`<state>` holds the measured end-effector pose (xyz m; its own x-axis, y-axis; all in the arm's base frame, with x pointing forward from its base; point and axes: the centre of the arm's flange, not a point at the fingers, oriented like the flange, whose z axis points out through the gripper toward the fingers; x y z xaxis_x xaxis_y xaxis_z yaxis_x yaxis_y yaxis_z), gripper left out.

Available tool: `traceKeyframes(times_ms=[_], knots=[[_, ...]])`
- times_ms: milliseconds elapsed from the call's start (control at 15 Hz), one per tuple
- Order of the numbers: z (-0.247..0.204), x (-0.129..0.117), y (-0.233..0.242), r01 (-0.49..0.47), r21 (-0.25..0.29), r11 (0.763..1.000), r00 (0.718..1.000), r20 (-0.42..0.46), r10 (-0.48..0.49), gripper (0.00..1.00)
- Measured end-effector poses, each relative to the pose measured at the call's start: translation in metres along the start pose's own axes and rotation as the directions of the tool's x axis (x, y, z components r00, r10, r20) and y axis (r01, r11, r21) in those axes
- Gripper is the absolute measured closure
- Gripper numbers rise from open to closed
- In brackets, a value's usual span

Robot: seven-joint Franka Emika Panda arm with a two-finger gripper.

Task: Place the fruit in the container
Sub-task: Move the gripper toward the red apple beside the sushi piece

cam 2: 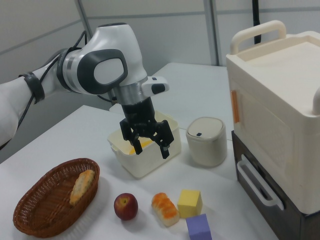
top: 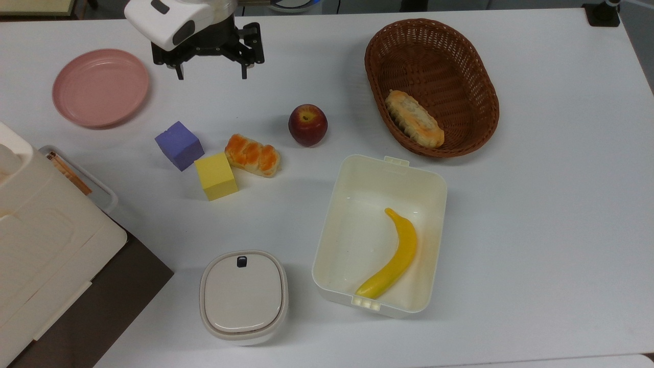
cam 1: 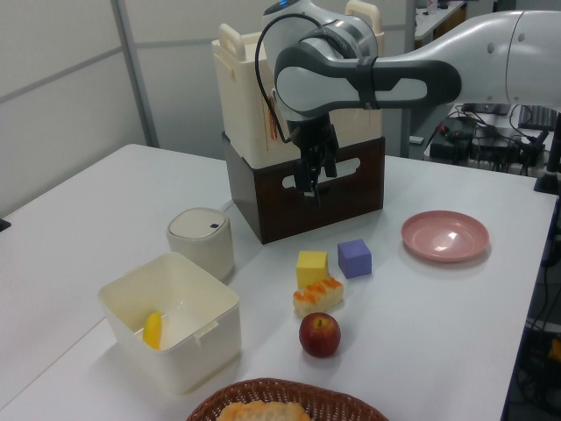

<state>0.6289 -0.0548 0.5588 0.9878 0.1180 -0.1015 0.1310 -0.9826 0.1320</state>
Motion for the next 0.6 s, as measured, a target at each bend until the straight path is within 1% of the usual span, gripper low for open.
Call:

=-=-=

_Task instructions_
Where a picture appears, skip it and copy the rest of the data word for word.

_Result of this exercise_
`<state>` holds the measured end-effector pose (xyz m; its own x-axis, y-axis; all in the arm's base frame, with x pointing forward from its base; point and axes: the centre of the arm's flange, not a point at the fingers, oriented like the flange, whose z axis points out through the gripper toward the fingers; x y z xaxis_x xaxis_y xaxis_z yaxis_x yaxis_y yaxis_z), gripper left out.

Available tool: `traceKeyframes(times_ms=[_], knots=[[_, ...]])`
- times_ms: milliseconds elapsed from the call's start (control at 15 Hz), one per tuple
- Order of the numbers: z (-0.247..0.204), x (-0.129..0.117), y (-0.233..0.242), r01 (-0.49..0.47), r21 (-0.25..0.29), r11 (0.763..1.000), r00 (0.718..1.000), r20 (-0.42..0.46), r10 (-0.48..0.49), gripper (0.00..1.00)
- Measured end-effector poses, each relative to the pose measured at the call's start: translation in metres along the start pose's own axes and rotation as the directions of the tool's x axis (x, y, z components r00, r10, r20) and y axis (r01, r11, r21) in those axes
- Gripper is the absolute measured closure
- Gripper numbers rise from open to closed
- In brackets, a value's usual span

Robot: seven-joint Franka Emika Panda arm with a two-finger gripper.

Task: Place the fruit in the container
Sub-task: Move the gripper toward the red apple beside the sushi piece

cam 2: 
top: 
cam 1: 

<state>0.6289 -0.0548 0.5588 0.9878 0.1180 -0.1015 0.1310 -0.9826 0.1320</state>
Motion for the next 0.6 s, as measured, a target at each bend until the straight path is within 1% of the usual span, gripper low for open.
Call:

No further work remains on this exercise.